She no longer smokes, either, and is engaged to former rugby player and now writer John Daniell, and runs and claims to now understand the attractions of "whiteware".
She was doing her best to make herself sound terribly grown up (she's 36) and boringly interested in fridges. I'm not completely convinced about that last item.
She was wearing a canary yellow coat, thick white knee socks and checked pants. She looked like Bertie Wooster's colourful sister, off to play a round of golf. The coat used to be long. She cut the bottom off. With nail scissors by the look of it. If you write down what she is wearing it sounds completely bonkers, but she has a talent for wearing unlikely ensembles and somehow looking amazing. She wears costumes, really. This may run in the family.
She showed me some pictures on her phone, of John with her "mammy". John is nearly 2m tall, mammy is about 1.5m. Mammy loves John. "Because he's tall. She's so happy. 'You've got yourself a grand tall man'." Mammy has orange hair and is her role model. "This is my favourite mammy photo." Mammy was wearing a pumpkin head. Oh, at Halloween? "No! This is the thing. It's not even Halloween! She found all these costumes for €5 and she bought them, she said, for us. But they're not really. They're for her. That's her altar there behind her. You can see that's Jesus there, with the tiara.
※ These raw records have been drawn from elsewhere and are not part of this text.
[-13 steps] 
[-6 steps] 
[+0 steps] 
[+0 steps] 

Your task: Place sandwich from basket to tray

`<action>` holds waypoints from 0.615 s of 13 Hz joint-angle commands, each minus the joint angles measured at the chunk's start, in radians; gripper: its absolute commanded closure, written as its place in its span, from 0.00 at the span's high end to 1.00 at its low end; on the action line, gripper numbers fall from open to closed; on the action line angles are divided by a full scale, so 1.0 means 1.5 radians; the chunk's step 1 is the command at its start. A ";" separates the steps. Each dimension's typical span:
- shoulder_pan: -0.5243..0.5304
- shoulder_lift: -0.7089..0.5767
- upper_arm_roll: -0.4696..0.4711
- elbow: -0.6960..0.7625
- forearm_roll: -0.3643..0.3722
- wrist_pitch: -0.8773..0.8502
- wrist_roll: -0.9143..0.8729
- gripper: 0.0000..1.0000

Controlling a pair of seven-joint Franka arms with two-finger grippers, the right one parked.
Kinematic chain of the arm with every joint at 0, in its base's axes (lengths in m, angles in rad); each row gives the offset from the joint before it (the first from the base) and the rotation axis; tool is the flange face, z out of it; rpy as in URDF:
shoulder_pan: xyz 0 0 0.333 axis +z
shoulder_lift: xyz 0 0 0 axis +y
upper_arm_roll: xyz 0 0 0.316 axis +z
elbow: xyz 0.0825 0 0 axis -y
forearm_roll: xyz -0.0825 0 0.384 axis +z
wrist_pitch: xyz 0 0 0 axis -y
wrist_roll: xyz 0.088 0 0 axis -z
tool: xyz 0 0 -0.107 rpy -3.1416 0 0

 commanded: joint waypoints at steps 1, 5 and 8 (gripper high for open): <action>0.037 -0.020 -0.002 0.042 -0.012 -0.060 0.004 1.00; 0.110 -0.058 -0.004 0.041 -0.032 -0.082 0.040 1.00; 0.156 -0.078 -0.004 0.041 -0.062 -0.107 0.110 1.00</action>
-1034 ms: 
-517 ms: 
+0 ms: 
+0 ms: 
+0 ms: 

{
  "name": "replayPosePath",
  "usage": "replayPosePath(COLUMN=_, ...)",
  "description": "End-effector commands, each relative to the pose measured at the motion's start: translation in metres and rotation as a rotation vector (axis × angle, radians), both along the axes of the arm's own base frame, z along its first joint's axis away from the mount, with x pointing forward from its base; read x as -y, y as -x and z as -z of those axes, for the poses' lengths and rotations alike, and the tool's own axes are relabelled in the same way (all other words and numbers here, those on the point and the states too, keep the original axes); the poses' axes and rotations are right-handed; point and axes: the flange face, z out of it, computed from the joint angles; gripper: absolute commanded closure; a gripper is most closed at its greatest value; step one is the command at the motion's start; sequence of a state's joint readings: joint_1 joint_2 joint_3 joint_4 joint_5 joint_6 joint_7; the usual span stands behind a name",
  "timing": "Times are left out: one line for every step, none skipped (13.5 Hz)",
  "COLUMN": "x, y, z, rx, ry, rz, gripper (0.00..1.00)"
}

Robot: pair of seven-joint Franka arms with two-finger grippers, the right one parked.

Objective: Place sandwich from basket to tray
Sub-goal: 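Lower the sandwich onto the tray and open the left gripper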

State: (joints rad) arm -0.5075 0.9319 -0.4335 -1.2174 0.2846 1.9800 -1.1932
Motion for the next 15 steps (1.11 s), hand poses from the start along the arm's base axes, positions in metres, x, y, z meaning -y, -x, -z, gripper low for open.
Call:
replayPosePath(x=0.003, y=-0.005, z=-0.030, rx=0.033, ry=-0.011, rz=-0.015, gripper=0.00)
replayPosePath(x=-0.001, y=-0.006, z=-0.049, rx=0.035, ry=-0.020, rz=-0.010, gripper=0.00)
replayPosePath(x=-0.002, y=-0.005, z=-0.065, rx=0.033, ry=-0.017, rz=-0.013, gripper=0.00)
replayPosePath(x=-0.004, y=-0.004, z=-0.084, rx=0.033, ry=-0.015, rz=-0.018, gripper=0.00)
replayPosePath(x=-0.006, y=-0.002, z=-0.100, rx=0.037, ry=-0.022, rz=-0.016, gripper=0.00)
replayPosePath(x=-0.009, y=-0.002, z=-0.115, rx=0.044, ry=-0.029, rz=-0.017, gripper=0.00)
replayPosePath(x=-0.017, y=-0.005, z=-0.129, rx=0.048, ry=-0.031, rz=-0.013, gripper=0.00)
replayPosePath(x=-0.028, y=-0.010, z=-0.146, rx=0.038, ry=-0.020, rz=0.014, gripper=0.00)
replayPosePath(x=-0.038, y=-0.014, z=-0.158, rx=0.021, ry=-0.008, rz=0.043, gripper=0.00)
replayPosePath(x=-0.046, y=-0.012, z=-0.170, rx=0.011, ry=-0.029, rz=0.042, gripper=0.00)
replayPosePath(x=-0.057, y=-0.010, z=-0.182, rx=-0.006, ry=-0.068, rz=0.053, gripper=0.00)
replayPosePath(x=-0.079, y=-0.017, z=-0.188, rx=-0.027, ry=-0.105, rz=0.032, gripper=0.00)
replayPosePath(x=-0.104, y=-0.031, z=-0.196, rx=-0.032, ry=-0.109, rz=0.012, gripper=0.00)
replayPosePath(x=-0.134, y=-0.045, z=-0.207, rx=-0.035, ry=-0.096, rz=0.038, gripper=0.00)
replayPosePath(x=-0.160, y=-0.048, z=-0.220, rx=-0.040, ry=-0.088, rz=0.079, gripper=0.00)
That's my tiara, from my 21st."
I said something rude about Cork (her hometown) and some peculiar job in marketing at the Cork Opera House that she went back to do in 2011 and was predictably ill-suited to. She laughed hysterically the whole time. Can Cork even have an opera house, I asked. She said: "Cork has a fabulous opera house, Michele. I will take you to Riding Hood, the pantomime after Christmas and we'll sit in the front row. We will listen to the Lady Gaga songs. Mammy will wear her pumpkin head. We will have a fabulous time."
Then she went and put her bright red lippy on for her picture and had it taken lifting the curl off the middle of her forehead. She looked not all horrid and not too good, thank generally benevolent God.